■ **Your objective**
Repeat the data exactly, please; no pictures belong in the copy.

■ **Raw data**
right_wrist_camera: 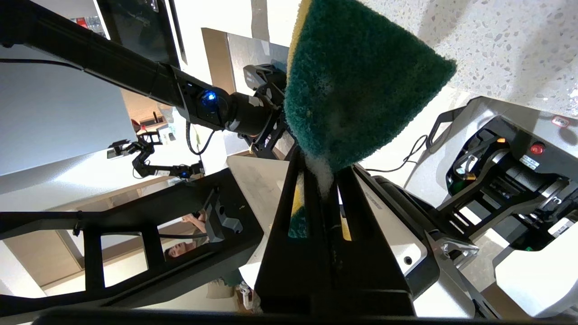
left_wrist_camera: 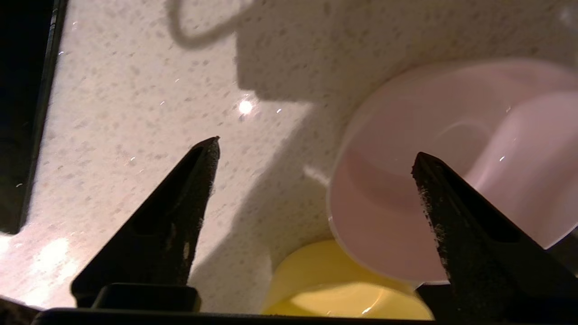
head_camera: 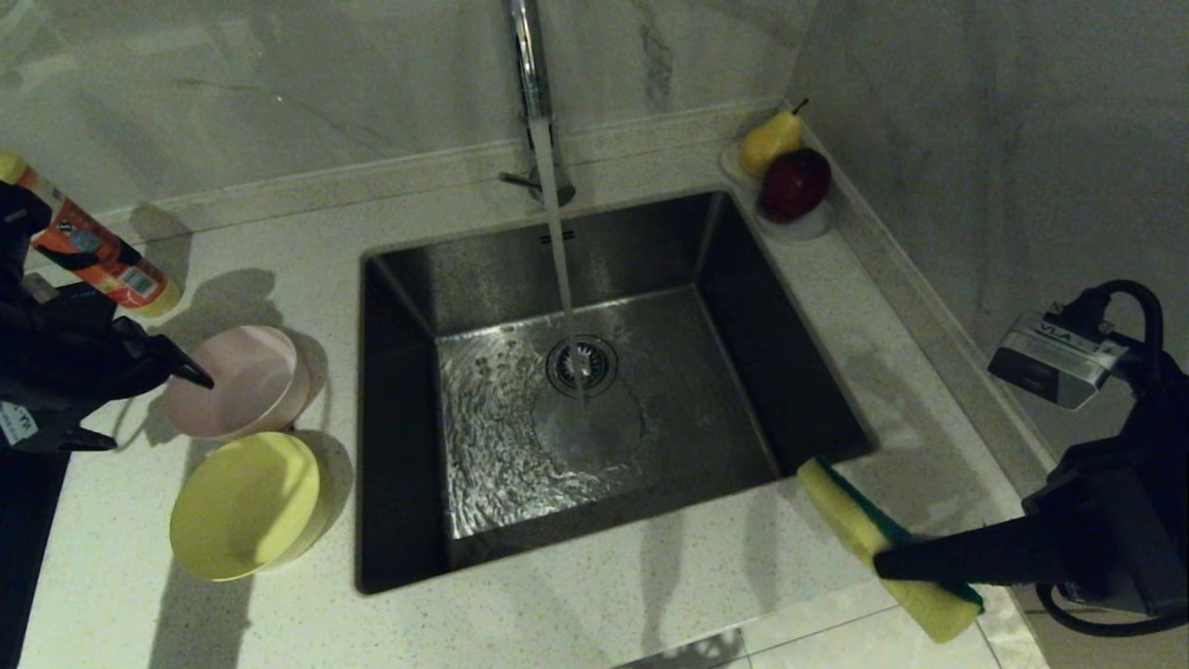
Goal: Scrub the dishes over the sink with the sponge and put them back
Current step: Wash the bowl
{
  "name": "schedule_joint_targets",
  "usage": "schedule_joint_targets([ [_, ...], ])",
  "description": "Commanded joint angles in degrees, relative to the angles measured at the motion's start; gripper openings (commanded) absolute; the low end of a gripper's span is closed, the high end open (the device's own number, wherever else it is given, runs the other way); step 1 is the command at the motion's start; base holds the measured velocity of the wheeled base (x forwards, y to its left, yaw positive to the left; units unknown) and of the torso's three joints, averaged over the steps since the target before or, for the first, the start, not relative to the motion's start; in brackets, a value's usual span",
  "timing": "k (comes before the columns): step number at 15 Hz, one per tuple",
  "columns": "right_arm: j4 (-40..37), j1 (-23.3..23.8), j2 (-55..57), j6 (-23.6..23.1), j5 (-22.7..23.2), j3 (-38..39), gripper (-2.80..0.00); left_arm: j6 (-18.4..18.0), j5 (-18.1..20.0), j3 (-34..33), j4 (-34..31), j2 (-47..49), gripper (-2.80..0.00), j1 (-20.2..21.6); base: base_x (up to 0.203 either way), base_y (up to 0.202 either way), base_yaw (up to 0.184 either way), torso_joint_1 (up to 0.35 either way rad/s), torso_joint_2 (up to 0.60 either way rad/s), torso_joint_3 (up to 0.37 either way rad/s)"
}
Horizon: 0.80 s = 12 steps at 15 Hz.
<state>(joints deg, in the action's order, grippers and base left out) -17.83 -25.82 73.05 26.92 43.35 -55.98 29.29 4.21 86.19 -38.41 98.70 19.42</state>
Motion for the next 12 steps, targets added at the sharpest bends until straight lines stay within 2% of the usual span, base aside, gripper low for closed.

■ **Exercise solution**
right_wrist_camera: 
left_wrist_camera: 
head_camera: 
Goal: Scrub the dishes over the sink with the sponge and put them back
Current step: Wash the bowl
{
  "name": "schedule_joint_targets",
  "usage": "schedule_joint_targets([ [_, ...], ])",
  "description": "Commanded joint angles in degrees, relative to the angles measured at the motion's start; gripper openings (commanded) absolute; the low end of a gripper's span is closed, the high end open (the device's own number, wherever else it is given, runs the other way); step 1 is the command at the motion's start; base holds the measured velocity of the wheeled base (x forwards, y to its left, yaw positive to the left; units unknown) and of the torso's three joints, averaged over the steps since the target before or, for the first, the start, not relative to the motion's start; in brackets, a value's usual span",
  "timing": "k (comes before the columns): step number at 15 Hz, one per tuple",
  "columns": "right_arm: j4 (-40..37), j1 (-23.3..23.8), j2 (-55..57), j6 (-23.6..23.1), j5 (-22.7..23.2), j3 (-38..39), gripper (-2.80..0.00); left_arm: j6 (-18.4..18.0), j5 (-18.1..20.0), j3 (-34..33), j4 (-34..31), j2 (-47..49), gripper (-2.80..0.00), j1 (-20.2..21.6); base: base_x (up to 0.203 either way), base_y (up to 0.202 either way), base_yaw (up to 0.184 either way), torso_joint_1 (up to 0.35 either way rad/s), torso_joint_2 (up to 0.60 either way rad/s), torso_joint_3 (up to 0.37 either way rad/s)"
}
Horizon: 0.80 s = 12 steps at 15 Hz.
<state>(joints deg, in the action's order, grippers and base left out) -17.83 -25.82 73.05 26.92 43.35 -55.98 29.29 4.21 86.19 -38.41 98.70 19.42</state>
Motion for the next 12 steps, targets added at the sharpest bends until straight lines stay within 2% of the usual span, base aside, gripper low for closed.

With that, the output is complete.